Si è anche rivelato molto difficile trovare prove osservative convincenti per questa teoria dai dati satellitari. Nella fisica spaziale, a differenza dell’astronomia, di solito abbiamo a che fare con il completamente invisibile. Non possiamo semplicemente scattare una foto di quello che succede ovunque, dobbiamo mandare dei satelliti e misurarlo. Ma questo significa che sappiamo solo cosa sta succedendo nei luoghi dove ci sono i satelliti. L’enigma è spesso se i satelliti sono nel posto giusto al momento giusto per trovare ciò che si sta cercando.
Negli ultimi anni, i miei colleghi ed io abbiamo sviluppato ulteriormente la teoria di questo tamburo magnetico per darci delle firme testabili da cercare nei nostri dati. Siamo stati in grado di trovare alcuni criteri rigorosi che pensavamo potessero fornire prove per queste oscillazioni. Fondamentalmente significava che avevamo bisogno di almeno quattro satelliti tutti in fila vicino alla magnetopausa.
Fortunatamente, la missione THEMIS della NASA ci ha dato non quattro ma cinque satelliti con cui giocare. Tutto quello che dovevamo fare era trovare il giusto evento trainante, equivalente alla bacchetta che colpisce il tamburo, e misurare come la superficie si muoveva in risposta e quali suoni creava. L’evento in questione era un getto di particelle ad alta velocità che sbatteva impulsivamente nella magnetopausa. Una volta ottenuto questo, tutto è andato a posto quasi perfettamente. Abbiamo persino ricreato il suono del tamburo (vedi il video qui sopra).

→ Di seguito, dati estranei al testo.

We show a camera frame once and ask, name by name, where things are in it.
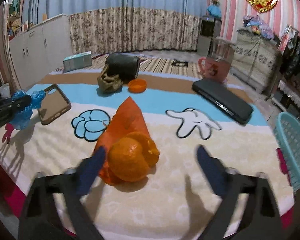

Questa ricerca dimostra davvero quanto possa essere complicata la scienza nella realtà. Qualcosa che sembra relativamente semplice, ci sono voluti 45 anni per dimostrarlo. E questo viaggio è lungi dall’essere finito, c’è ancora molto lavoro da fare per scoprire quanto spesso queste vibrazioni simili a tamburi si verificano (sia qui sulla Terra che potenzialmente anche su altri pianeti) e quali sono le loro conseguenze sul nostro ambiente spaziale.
Questo ci aiuterà in definitiva a svelare che tipo di ritmo produce la magnetosfera nel tempo. Come ex DJ, non vedo l’ora – amo un buon ritmo.